## What the exercise asks
Output only the stretch of the listing that starts at the line containing "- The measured" and ends at the line containing "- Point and", reproduced exactly with both ends.

:::

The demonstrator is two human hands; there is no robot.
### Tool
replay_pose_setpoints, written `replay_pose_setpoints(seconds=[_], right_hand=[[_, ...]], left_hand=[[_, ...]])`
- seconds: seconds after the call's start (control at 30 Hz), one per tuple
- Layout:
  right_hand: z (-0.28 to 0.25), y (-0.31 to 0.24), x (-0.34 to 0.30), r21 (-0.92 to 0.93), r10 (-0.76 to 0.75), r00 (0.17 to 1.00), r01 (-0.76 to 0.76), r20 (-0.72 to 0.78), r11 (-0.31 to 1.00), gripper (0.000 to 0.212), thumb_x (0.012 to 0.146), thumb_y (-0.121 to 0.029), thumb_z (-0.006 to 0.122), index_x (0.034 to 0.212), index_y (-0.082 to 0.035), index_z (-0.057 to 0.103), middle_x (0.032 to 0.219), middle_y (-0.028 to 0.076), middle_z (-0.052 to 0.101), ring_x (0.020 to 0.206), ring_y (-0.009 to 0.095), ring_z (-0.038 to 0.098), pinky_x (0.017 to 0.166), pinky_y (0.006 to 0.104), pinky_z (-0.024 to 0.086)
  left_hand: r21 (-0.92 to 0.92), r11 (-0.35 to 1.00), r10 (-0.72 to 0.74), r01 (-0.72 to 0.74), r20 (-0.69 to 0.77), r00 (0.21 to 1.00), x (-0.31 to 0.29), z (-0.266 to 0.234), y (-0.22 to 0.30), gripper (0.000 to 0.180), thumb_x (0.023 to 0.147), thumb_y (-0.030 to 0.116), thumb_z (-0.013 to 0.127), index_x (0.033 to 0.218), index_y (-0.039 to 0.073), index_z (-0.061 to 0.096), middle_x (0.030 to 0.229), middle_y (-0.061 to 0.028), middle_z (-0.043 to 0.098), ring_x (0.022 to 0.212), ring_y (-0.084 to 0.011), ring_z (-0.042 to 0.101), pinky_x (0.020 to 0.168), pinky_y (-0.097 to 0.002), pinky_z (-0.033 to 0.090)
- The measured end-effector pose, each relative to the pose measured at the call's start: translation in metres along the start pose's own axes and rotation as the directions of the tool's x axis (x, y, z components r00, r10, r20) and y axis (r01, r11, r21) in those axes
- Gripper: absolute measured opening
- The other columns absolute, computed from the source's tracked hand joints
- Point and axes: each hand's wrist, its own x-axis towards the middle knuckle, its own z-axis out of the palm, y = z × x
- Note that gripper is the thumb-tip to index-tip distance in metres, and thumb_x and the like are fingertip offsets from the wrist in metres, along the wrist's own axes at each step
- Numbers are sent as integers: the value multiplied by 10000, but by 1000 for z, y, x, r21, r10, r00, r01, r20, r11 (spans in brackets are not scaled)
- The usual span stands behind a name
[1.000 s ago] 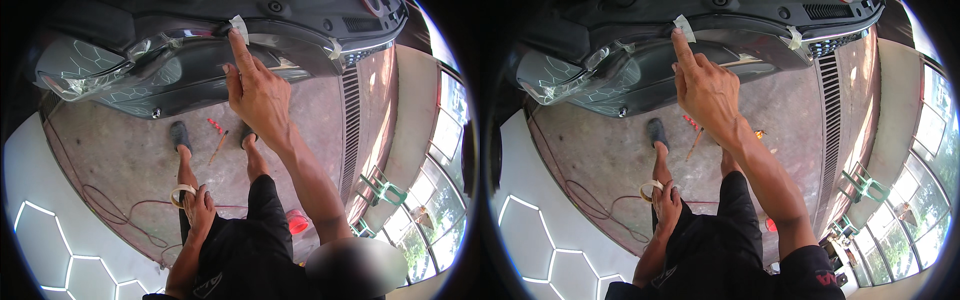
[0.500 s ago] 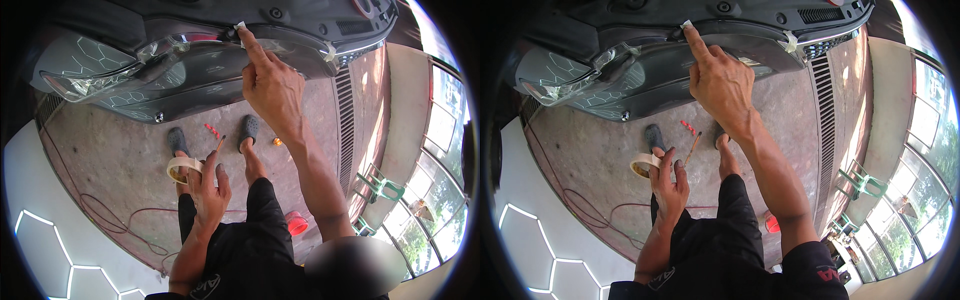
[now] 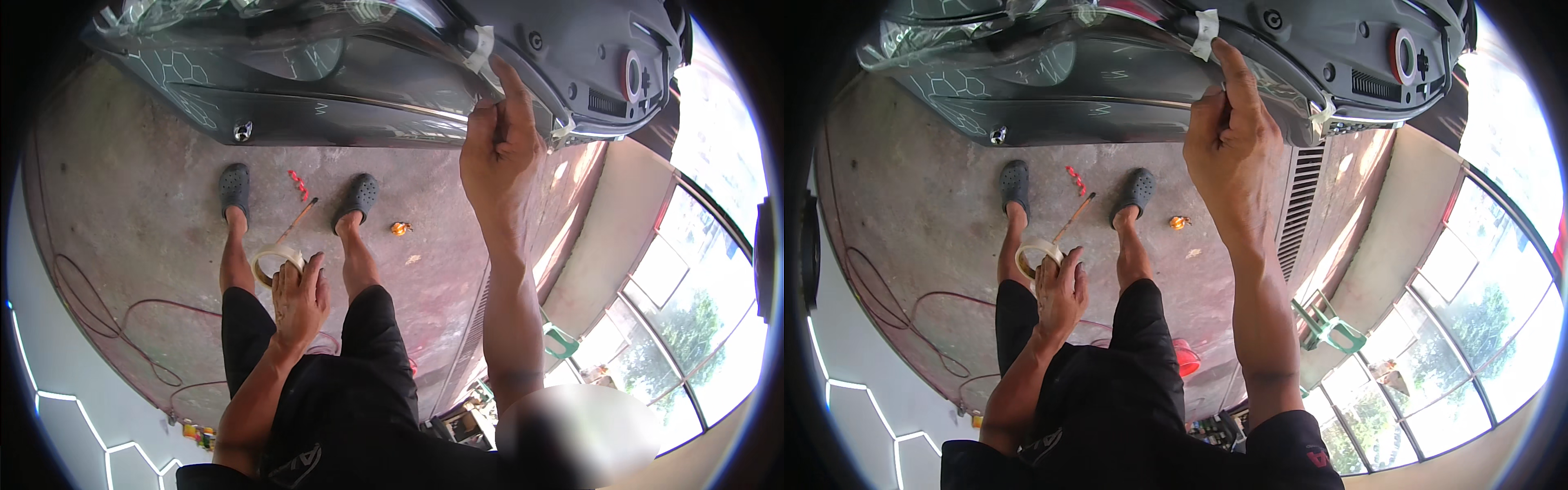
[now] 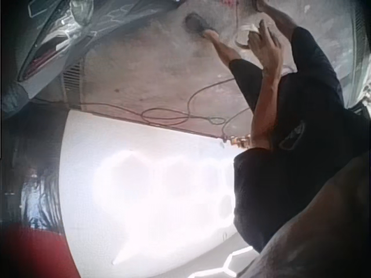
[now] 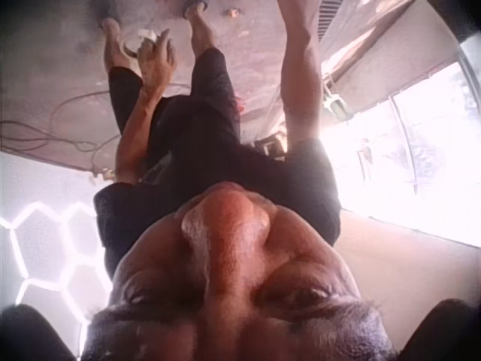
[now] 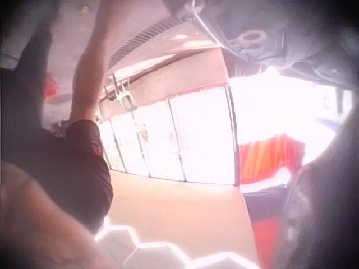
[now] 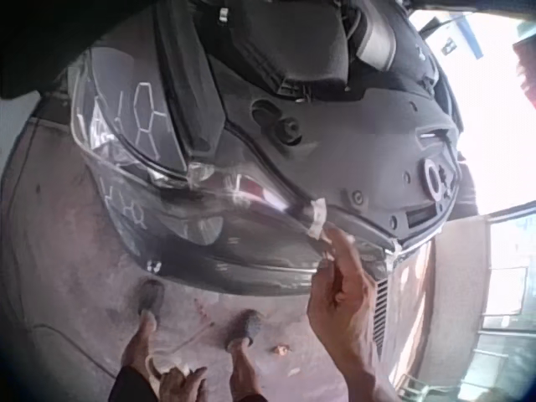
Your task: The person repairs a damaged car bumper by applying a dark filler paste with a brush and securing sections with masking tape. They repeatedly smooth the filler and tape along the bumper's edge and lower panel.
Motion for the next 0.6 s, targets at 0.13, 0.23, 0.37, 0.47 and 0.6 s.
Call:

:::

## Written response
- The measured end-effector pose, each relative to the pose measured at the call's start: translation in metres along the start pose's own axes and rotation as the directions of the tool's x axis (x, y, z components r00, r10, r20) and y axis (r01, r11, r21) in those axes
- Gripper: absolute measured opening
- The other columns absolute, computed from the source's tracked hand joints
- Point and axes: each hand's wrist, its own x-axis towards the middle knuckle, its own z-axis out of the palm, y = z × x

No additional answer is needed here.